Но принимая кое-что из нового, он суть дела оставляет всегда прежнею, как уже это и было показано на истории с билетом и шиньоном, и принимает это "кое-что" после продолжительного самоистязания, воплей семьи, расходов по делу и т. д. Все же остальное новое, что не подходит так близко к его основным убеждениям, как подошел шиньон и билет на железную дорогу, все являлось к нему в виде повесток, просовываемых в его нору каким-то серым рукавом и требующих 1 р., 2 р., 5 р., и т. д., только оплачивалось и оплачивается им, причем житель кряхтит, чешется и под конец все-таки платит. Оплаченные таким образом новости как будто бы осуществляются в действительности, но в нравственном мире коренного жителя – от них ни тепло, ни холодно. Верит он в сущности все-таки только в то, во что верил его древнейший предок.
III
Таков коренной, фундаментальный житель города. Притерпевшись ко всевозможным переменам, закалившись, с одной стороны, в уверенности, что появление «этих несчастий» неизбежно (всякий, даже и ни в чем не виноватый из жителей уверен, что от сумы да от тюрьмы – отказываться нельзя,) с другой стороны – в том, что оно, это явление перемен, не от нас и «нам не требуется», житель хоть и кряхтит, хоть и платит, но основы, то есть пироги, храмовые праздники, пожары и т. п., завещанные ему предками, узаконяют в его собственных глазах его существование. Веря в эти основы, он чувствует некоторое тепло близ них, имеет на белом свете некоторый уют. Выстроившись, отправившись благополучно к Троице-Сергию, житель может иметь в своей норе минуты истинного счастия, особливо когда уверен, что ближе будущего года гореть ему не придется, что вороты заперты, собаки спущены, что около кровати старшей дочери, свернувшись клубочком под шубкой на полу, лежит старая бабушка и всю ночь, не показывая виду, не спускает с своей внучки глаз. В такие минуты, когда житель вполне уверен, что в такой поздний час не придут с повесткой, что не влезет вор, что господь сохранит от пожара, что дочка замуж пойдет по-божески, в такие минуты житель может быть вполне счастлив. На душе его в такие минуты тихо, тепло; тихо и тепло в такие минуты в его спальне, в его перине, и весело от ровного тихого света лампадки.

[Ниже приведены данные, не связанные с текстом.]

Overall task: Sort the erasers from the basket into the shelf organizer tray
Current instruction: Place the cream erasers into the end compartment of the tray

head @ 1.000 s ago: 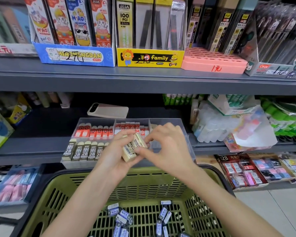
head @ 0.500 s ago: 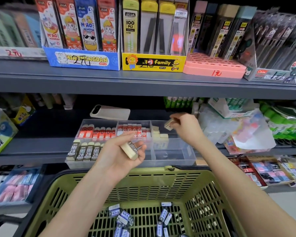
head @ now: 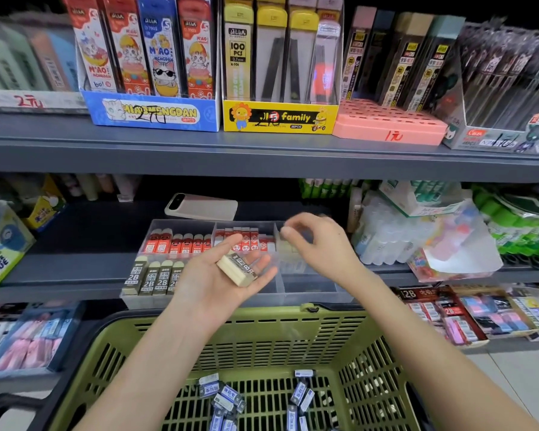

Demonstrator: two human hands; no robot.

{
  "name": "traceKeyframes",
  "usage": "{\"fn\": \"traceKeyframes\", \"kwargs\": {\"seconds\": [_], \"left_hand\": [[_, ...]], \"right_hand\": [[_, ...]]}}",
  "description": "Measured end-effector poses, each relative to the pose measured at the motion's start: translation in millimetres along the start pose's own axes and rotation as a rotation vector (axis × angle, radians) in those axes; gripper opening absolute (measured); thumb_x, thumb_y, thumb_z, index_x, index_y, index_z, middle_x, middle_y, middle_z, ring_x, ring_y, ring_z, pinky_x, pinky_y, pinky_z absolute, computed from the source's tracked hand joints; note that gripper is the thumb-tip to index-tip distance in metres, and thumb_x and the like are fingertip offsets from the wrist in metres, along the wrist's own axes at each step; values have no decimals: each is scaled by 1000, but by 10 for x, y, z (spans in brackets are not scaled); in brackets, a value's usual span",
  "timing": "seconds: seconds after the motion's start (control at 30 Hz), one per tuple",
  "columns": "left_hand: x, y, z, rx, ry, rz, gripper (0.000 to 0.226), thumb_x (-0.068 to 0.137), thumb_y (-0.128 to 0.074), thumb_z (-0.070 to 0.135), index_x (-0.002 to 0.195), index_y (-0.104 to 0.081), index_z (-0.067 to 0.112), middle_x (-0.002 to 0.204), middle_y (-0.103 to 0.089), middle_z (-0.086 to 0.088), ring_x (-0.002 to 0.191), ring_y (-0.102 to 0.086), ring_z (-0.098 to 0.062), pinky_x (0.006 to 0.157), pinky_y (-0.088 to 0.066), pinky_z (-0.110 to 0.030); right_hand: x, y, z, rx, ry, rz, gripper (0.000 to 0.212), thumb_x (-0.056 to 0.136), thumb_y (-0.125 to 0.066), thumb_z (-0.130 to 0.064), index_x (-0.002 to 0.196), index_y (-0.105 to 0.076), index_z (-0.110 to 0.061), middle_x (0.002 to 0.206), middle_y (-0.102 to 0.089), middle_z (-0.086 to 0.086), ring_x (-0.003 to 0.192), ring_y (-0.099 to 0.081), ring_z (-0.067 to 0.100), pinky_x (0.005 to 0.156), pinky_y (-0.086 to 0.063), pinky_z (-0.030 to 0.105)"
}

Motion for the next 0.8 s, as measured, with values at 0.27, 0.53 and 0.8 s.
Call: {"fn": "traceKeyframes", "kwargs": {"seconds": [0.27,0.53,0.8], "left_hand": [[-1,-37,-55,102,4,-86,28,95,-46,13,121,-56,11,104,-65,-25,98,-64,-39,68,-55,-51],[-31,138,71,208,-71,-172,39,95,-38,-3,125,-55,14,105,-67,-28,99,-66,-41,77,-56,-54],[-14,136,85,383,-182,-115,15,96,-43,0,110,-44,5,104,-69,-24,92,-70,-34,61,-59,-37]], "right_hand": [[-487,-138,-628,-64,276,47,24,79,-69,-33,94,-70,-14,85,-65,-3,84,-51,18,77,-40,33],[-348,117,-127,443,-177,219,9,85,-66,-23,93,-62,-26,82,-66,-6,77,-63,12,72,-55,36],[294,4,481,-362,-145,-51,33,90,-52,-7,121,-62,-10,120,-61,12,108,-57,28,91,-38,26]]}}
Point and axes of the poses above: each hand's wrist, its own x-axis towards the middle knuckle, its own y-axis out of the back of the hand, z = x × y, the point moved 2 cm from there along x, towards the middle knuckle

Но каково тому, кто не глупит, как распоясовский мужик, каково тому, кто не сеет, не жнет, не рубит и не опустошает, кто не терпит, как коренной житель, от новых времен и от пожаров, но кто поставлен к этим временам для того, чтобы "делать их", кому заплачено чистыми деньгами и сказано: "не хлопочи ни о чем, а думай, делай и получай за это!" – каково-то на душе у этого человека, лишенного совершенно того уюта душевного, который есть у "жителя", который поставлен вне условий, заставляющих распоясовского мужика, получившего восемь гривен, успокаивать себя фразой: "по крайности – деньги"? Каково-то состояние духа этого подлинного неплательщика (иные называют этот сорт людей интеллигенцией, в данном случае – провинциальной) ввиду все той же случайности появления новых дел, к которым ставят его и за которые ему так хорошо платят?..

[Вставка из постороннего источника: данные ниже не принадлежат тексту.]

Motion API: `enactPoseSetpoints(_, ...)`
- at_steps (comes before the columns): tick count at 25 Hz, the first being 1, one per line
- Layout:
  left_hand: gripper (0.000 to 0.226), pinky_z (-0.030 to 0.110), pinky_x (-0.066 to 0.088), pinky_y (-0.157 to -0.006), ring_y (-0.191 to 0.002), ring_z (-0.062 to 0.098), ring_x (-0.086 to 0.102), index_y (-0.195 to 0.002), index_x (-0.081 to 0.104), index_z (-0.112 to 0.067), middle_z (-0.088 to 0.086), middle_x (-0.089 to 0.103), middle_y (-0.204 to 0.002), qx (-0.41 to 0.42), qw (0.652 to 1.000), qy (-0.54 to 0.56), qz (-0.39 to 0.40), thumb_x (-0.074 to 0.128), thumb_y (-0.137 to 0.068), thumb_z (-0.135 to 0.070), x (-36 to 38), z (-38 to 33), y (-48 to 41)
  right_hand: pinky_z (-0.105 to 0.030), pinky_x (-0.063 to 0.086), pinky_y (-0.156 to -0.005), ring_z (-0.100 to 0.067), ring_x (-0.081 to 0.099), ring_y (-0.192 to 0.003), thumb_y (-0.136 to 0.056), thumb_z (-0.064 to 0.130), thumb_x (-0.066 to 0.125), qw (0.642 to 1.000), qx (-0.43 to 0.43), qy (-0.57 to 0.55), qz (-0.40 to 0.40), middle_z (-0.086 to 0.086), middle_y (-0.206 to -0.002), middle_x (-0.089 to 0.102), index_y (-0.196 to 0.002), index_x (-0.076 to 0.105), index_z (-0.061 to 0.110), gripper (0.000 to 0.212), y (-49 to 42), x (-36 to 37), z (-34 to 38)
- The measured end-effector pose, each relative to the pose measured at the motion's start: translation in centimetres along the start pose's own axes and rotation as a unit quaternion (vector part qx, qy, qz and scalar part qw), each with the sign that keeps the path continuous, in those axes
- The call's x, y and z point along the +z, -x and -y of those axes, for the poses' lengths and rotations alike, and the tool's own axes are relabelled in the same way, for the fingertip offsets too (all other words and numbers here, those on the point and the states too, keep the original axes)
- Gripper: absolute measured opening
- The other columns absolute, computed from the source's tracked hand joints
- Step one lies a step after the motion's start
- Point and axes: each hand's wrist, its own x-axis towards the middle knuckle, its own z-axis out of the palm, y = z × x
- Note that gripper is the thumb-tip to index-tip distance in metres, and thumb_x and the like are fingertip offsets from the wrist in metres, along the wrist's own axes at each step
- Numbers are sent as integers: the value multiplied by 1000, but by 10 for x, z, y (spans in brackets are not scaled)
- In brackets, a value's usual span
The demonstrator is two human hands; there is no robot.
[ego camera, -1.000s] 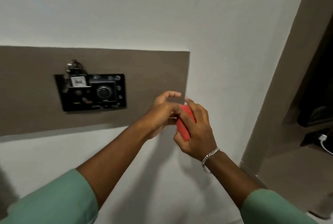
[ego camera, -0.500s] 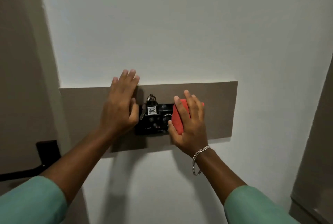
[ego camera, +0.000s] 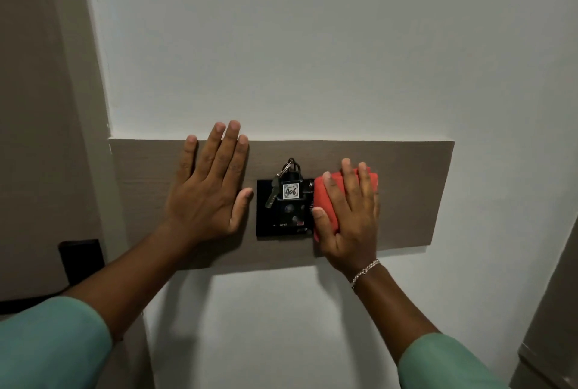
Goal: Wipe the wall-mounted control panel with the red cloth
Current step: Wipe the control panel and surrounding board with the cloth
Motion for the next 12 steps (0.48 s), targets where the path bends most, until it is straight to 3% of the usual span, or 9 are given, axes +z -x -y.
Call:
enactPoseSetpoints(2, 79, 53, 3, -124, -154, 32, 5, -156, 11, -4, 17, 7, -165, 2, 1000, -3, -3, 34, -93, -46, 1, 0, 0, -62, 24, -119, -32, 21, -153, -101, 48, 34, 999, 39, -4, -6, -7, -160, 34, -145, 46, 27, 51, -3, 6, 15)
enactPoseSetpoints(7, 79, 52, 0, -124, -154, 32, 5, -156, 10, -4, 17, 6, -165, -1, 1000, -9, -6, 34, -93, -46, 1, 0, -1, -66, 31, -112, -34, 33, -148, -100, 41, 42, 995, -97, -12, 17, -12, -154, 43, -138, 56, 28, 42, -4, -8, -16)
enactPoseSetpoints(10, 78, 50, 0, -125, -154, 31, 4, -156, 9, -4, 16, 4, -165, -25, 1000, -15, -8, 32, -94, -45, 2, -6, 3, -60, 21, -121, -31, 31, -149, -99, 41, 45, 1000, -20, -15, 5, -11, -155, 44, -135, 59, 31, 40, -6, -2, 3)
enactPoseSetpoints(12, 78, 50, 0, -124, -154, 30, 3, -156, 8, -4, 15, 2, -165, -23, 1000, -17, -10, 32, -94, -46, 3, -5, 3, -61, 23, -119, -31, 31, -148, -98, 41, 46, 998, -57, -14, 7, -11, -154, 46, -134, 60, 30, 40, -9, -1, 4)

Без всякого преувеличения можно сказать, что состояние духа лучшего экземпляра современного провинциального интеллигентного неплательщика поистине ужасное. Именно ужас этого душевного состояния и заставил нас оторваться на время от распоясовских интересов. Чтобы это определение не показалось читателю голословным, мы постараемся разобрать, хотя в общих чертах, элементы, из которых слагается это определение, а так как корень и источник положения, определяемого в конце концов словом "ужасный", все-таки та же "случайность", то прежде всего нам необходимо взять какое-нибудь явление, случайность которого не может подлежать сомнению и ясна для всех.

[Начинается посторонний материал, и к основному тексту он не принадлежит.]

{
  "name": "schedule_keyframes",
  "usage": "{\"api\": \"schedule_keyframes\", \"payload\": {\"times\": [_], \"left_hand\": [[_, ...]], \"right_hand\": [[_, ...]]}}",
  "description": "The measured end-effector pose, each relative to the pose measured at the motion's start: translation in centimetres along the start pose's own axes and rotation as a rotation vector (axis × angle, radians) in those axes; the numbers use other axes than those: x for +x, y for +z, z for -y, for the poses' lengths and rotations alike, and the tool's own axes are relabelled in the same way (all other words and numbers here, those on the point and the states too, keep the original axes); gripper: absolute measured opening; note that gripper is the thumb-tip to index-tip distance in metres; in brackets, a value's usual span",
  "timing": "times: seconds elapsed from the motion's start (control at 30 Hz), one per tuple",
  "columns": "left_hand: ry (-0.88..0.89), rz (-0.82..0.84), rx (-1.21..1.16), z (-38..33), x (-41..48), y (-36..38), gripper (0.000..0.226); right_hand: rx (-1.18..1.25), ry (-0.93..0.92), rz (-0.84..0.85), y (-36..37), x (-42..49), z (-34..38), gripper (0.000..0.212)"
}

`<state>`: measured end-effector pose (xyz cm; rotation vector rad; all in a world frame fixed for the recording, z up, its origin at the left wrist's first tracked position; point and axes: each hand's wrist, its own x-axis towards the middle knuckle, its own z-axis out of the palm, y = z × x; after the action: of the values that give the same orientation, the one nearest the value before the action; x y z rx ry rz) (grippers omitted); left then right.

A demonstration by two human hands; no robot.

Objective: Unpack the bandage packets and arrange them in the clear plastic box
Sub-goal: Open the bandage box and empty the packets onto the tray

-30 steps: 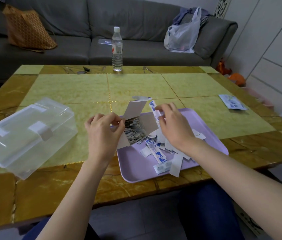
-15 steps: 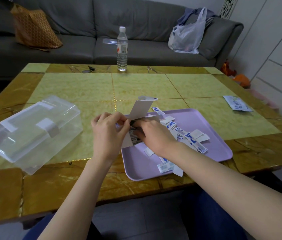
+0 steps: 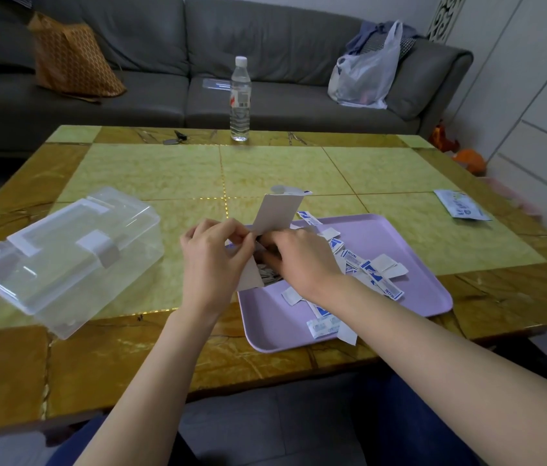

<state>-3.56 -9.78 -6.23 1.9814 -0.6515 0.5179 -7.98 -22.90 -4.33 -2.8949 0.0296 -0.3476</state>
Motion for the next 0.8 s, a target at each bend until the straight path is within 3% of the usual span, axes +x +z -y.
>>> {"api": "schedule_keyframes", "payload": {"times": [0.27,0.5,0.6,0.8], "left_hand": [[-0.032,-0.111,0.211,1.7,0.6,-1.5,0.012],[-0.060,-0.115,0.269,2.0,0.5,-1.8,0.012],[-0.066,-0.120,0.274,2.0,0.4,-2.0,0.013],[-0.064,-0.122,0.254,1.9,0.2,-2.3,0.012]], "right_hand": [[0.083,0.035,-0.133,-1.9,-0.8,-1.2,0.015],[-0.017,0.358,-0.070,-3.0,-0.8,-4.6,0.042],[-0.002,0.349,-0.035,-2.7,-0.9,-4.7,0.036],[-0.036,0.248,-0.159,-2.7,-0.5,-4.3,0.017]]}}
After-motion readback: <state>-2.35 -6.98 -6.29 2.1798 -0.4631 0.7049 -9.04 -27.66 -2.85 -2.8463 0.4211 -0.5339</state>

Возьмем поэтому такое явление, как железная дорога. Не подлежит никакому сомнению, что город, о котором идет речь, никоим образом не мог иметь надобности в этом новом явлении. Погорая ежегодно, он был беден, как бедна была вся округа. Поэтому на предложение еще только проектированной дороги войти городу с нею в какие-то соглашения и сделать в ее пользу какие-то уступки город отвечал прямым отказом. Он знал свои средства и находил, что соглашаться ему "не расчет". В чем другом, а в этом деле можно поверить опытности жителя, и, стало быть, если, несмотря на этот отказ, дорога все-таки явилась в наших местах, то появление ее можно смело считать вполне неожиданным, случившимся вопреки местным надобностям и экономическим возможностям. Но так или иначе мысль, родившаяся в какой-то посторонней голове, родившаяся из каких-то до нас ни на волос не касавшихся расчетов, приведена в исполнение: локомотивы свистят, поезды приходят и отходят. Факт совершился, и волей-неволей приходится подчиниться ему.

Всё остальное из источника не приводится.